И если Бурлицкий показывает танец, он идёт мелкими шажками и руки выдвигает вперёд медленно, толчками, то одну, то другую. И в такт шажкам напевает мотивчик — на манер того, что пел и сопровождал движением своего грузного тела артист Ульянов в спектакле про Тевье Молочника по рассказу Шолом-Алейхема.

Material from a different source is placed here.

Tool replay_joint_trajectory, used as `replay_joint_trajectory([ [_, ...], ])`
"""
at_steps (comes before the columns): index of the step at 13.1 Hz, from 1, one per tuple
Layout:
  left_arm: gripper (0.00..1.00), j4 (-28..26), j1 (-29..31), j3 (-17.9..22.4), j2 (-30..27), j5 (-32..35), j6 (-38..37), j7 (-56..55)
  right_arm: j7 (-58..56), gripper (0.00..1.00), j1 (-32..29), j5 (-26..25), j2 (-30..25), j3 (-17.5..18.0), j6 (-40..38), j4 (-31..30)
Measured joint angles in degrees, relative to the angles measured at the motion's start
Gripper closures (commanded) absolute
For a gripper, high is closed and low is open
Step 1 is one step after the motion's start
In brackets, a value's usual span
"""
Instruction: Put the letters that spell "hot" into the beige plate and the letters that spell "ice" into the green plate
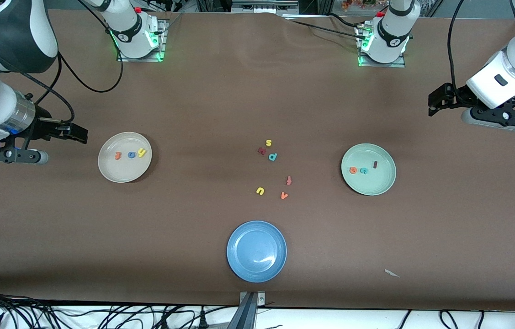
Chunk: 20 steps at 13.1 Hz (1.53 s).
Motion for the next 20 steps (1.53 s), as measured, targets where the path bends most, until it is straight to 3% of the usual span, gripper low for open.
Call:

Случается, артисты возражают, как, например, недавно заартачились плясуны цыганского ансамбля. Бурлицкий в таких случаях не настаивает, не спорит. Тихонечко говорит: «Да, вам не нравится моя режиссура — тогда и не надо. Ничего не надо. Вы приехали, и вы будете ехать туда, откуда приехали. Всё просто, как хвост морковки. Сцену получат другие. И зрителя, и рекламу, и всё прочее… тоже получат другие. Эти другие у нас есть. Вон там, за дверью — очередь. Это артисты. Они хотят есть и будут делать то, что я им скажу. Нам нужен танец, а не два притопа и один прихлоп. Не знаю, что вы понимаете в искусстве, а я вам скажу: у каждого времени своё искусство. Наше время требует загадок. Танец должен вызывать недоумение. А?.. Вам это понятно?.. Люди ждут невероятного, жаждут чуда, они за это платят деньги. Только за это!